La idea de futuro ha estado asociada durante muchos años a un concepto de limpieza, de asepsia, de frialdad. Precisamente su lejanía venía dada porque el mundo presente siempre tendemos a verlo sucio, contaminado y desagradable.
“2001, una Odisea en el espacio”, filmada en por Stanley Kubrick en 1968, nos proponía un horizonte temporal en donde las naves espaciales eran inmaculadamente blancas, aunque llenas de cacharros sofisticados, que, con nuestros ojos actuales, nos parecen extraídos de una tienda de todo a 3 pesos o ya muy volados todo a un dolar. Ese concepto estético supuestamente futurista era exactamente lo contrario: una proyección más o menos ingenua e inconsciente del propio concepto de modernidad que a finales de los años sesenta se tenía. No hacía falta más que echarles un vistazo a las casas de la burguesía más “chic” que parecían inspiradas, en ese modelo espacial.
En eso también hemos cambiado mucho. En otra película más tardía de Ridley Scott, “Blade Runner”, se desmontaba esa imagen de futuro como una estética de quirófano de hospital de lujo y se proyectaba la realidad de ese momento dibujando, por el contrario, un mundo contaminado, lleno de mugre y de pobreza, en donde mendigos, prostitutas e inmigrantes de todas las razas y colores, circulaban por calles peligrosas en donde coexistían artefactos de gran precisión con chinos vendiendo hot dogs aceitosos y humeantes. Toda una metáfora del Times Square de Nueva York en ese mismo instante.

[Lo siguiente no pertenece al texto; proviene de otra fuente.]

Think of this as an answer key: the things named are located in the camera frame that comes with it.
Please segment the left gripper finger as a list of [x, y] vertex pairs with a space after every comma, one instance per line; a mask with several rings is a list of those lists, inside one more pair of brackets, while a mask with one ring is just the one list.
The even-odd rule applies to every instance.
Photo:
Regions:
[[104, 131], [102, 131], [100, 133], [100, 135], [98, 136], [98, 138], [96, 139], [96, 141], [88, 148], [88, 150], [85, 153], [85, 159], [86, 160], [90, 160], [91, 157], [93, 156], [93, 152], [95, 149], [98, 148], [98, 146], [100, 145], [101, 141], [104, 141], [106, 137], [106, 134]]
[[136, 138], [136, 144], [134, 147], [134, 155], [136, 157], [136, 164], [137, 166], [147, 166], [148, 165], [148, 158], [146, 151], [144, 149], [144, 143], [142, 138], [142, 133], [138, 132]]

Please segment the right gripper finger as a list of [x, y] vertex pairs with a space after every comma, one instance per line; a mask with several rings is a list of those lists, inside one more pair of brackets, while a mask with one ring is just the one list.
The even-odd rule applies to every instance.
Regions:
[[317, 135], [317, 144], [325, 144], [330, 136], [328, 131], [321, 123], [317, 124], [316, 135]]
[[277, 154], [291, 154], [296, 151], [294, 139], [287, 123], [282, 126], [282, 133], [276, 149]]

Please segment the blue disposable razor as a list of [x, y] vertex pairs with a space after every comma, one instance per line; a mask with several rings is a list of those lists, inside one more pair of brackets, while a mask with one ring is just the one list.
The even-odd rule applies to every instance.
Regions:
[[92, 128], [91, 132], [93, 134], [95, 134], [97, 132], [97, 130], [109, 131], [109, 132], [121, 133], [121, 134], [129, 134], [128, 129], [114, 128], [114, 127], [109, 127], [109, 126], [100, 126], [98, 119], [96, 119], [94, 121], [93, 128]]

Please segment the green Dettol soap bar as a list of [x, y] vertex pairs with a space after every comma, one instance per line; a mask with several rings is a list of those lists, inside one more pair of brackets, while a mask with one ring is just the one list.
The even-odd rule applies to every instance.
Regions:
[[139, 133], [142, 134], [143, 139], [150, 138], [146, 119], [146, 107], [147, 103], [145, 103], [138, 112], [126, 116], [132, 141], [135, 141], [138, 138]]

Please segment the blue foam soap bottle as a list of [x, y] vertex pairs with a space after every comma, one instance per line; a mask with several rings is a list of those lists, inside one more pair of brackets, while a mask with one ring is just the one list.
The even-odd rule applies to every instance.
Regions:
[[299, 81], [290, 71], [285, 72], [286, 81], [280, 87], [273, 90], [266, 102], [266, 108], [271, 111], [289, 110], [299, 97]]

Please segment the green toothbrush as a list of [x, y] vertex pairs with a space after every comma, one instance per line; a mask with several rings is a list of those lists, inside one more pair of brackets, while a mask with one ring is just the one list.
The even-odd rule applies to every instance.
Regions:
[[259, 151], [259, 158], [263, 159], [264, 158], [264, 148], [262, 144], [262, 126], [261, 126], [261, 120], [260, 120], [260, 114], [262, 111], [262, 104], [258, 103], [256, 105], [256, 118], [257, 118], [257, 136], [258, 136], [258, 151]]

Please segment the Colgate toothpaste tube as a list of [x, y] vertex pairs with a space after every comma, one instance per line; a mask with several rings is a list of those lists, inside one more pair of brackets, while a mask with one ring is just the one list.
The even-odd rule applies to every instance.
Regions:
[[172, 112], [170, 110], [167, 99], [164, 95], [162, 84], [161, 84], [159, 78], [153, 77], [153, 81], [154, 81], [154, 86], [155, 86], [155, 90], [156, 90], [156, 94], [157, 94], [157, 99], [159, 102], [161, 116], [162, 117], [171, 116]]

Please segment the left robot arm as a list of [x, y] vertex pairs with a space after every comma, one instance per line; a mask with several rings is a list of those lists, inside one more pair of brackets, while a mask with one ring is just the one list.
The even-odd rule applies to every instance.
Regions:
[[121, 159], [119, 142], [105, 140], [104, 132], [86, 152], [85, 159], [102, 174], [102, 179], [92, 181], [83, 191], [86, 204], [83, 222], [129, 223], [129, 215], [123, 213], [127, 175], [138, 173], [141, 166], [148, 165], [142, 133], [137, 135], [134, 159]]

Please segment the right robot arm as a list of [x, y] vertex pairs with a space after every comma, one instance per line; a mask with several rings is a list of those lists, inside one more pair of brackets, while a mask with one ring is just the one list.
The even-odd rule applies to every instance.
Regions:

Pero, en ese avance hacia la realidad, pocas cosas hay tan demoledoras y convincentes como la realidad misma, que supera en esto también, y con creces, a la ficción.
Atrás quedaron los momentos épicos en los que el hombre pisaba la luna como si de un Cristóbal Colón moderno se tratara. Con Neil Armonstrong, en realidad éramos nosotros los que nos imaginábamos en la plácida atmósfera del Mar de la Tranquilidad, porque esa soledad espacial conectaba de una manera romántica y estilizada con la soledad de los castigos o la de las tediosas tardes de algunos domingos en donde una raza de zombies circulaban por las ciudades escuchando a través de sus transistores el incesante cansado y repetitivo grito de gol del “perro Bermúdez ”. Desde entonces son artefactos, máquinas polimorfas, robots inverosímiles, a cada cual más feo e impersonal, los que se posan en nuestro nombre en la superficie de los planetas, los que persiguen la cola de los cometas y los que fotografían las estrellas lejanas. Qué horrorosos son todos estos trozos de metal que saturan los espacios interestelares llenándolos de una basura espacial peligrosa y contaminante. Por lo visto, la mierda es nuestra embajadora por los espacios siderales. Los seres humanos parecemos los inventores de la basura mediática de la televisión, de la basura material de las tiendas departamentales, y la basura espacial que esparcimos por los confines del universo. Somos unos estúpidos. A veces pienso que si los extraterrestres tienen algo de gusto, deben pensar con razón que el nuestro es lamentable.
Y qué diferente la magnífica imagen de aquellos astronautas de “
No sé qué prefiero, la verdad. La estilización deshumanizada me adormece. “2001 Odisea en el espacio” me produce un sueño invencible.
Por el contrario, lo trivial en estado puro, me espanta y me impide conciliar el sueño.